The A List: 03.14.03
Compiled by Africana Staff
This week on the A-List:
1. God Bless Black Hollywood Mediocrity!
The A-List wants to be a little less negative, seen? So we've been trying hard not to attack Queen Latifah for making a huge pile of loot by starring in and executive producing a single bad film. The way we see it, that the eye of history has captured (now indelible) images of the Queen of Self Respecting Hip Hop ("Who you callin' a sell-out?!") shucking, jiving, singing and carrying-on for white folks in the box office record-breaking Bringing Down the House is hardly an injury to the race. If anything, those images are racial advances. After all, the true measure of equality for black people in places like Hollywood (or your average corporation) isn't the freedom to succeed, it's the freedom to fail and still get paid the same way white people do.
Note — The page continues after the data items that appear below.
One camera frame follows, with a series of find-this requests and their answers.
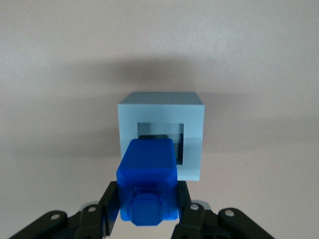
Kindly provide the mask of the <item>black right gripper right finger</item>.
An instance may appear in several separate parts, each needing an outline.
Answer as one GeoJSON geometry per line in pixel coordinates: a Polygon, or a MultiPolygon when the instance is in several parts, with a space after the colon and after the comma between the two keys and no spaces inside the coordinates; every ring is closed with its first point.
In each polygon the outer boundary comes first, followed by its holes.
{"type": "Polygon", "coordinates": [[[177,184],[179,223],[173,239],[272,239],[273,236],[236,208],[215,214],[190,198],[187,183],[177,184]]]}

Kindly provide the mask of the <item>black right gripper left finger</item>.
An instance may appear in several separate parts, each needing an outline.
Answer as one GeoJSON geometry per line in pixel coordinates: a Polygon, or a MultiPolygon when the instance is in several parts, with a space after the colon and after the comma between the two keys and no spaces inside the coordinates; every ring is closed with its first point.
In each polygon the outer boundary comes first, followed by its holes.
{"type": "Polygon", "coordinates": [[[102,198],[72,216],[53,210],[11,236],[12,239],[104,239],[111,235],[118,212],[116,181],[110,182],[102,198]]]}

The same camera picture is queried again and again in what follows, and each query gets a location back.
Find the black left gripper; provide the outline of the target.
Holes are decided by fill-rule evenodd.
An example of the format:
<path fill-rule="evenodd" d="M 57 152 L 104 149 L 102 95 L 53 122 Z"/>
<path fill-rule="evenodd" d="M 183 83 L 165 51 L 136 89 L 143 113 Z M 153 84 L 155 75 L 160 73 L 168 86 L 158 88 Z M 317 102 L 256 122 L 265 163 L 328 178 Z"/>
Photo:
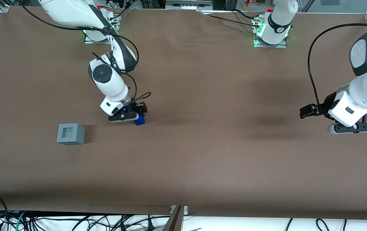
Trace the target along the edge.
<path fill-rule="evenodd" d="M 338 122 L 329 114 L 329 110 L 333 107 L 336 95 L 337 93 L 335 91 L 328 95 L 322 104 L 308 104 L 300 108 L 300 119 L 310 116 L 324 116 L 330 120 Z"/>

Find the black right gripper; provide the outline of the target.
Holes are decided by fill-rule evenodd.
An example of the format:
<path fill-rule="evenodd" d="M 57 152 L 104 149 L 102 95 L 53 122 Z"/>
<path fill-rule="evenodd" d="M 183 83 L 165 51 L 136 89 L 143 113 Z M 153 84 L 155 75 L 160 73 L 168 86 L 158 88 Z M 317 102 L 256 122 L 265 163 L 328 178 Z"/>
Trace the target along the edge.
<path fill-rule="evenodd" d="M 148 112 L 148 108 L 145 102 L 137 103 L 134 101 L 123 107 L 124 114 L 131 112 L 135 112 L 137 114 L 146 114 Z"/>
The burden of blackness has always been the burden of having to be better than the white counterpart in order to succeed, but in Hollywood the rules of the playing field are perverted and then inverted by the fact that words like "success" and "better" have no functional relationship in the entertainment biz. In order to succeed, black Hollywood rarely needs to be better, but it usually needs to be worse on the daily: more craven, more desperate, more willing to prostitute itself, more eager to win at the dirty Hollywood game -- more, more, more, and all of it adding up to less, less, less in terms of enduring black film culture. Consider how many rich black people there are in the film business and how few great artists. Consider how the awfulness of House becomes an asset in Latifah's Oscar quest for Chicago, Latifah's willingness to fall on her racial sword in order to protect Hollywood capital during troubled economic times an indication of her "seriousness," "staying power" and mogul-potential. With the exception of maybe Spike Lee and a few independent directors you'll likely not heard of, the mission in life of every black worker/player in Hollywood is to fall on that sword over and over again, and the ones who survive then proceed to chop each other to bits in hopes of being the one anointed to serve black audiences (and white executives) their next helping of the re-hashed, warmed-over movie mediocrity that fills black screens small and large every hour of every day -- chiltlin' circuit comedy, Arabesque-esque romantic comedies, fake ghetto realness straight outta 1989, feature-length music videos replete with vide-hoes, stupor-inducing black history docu-dramas destined for Lifetime and other cable burial grounds, de-sexed and emasculated black buddies, hyper-sexed inter-racial love interests, manipulative tear-jerkers and so on, not a frame of it worth the celluloid it's been exposed on and yet still able to support vast infrastructures of self-congratulation from here to the NAACP Images Awards.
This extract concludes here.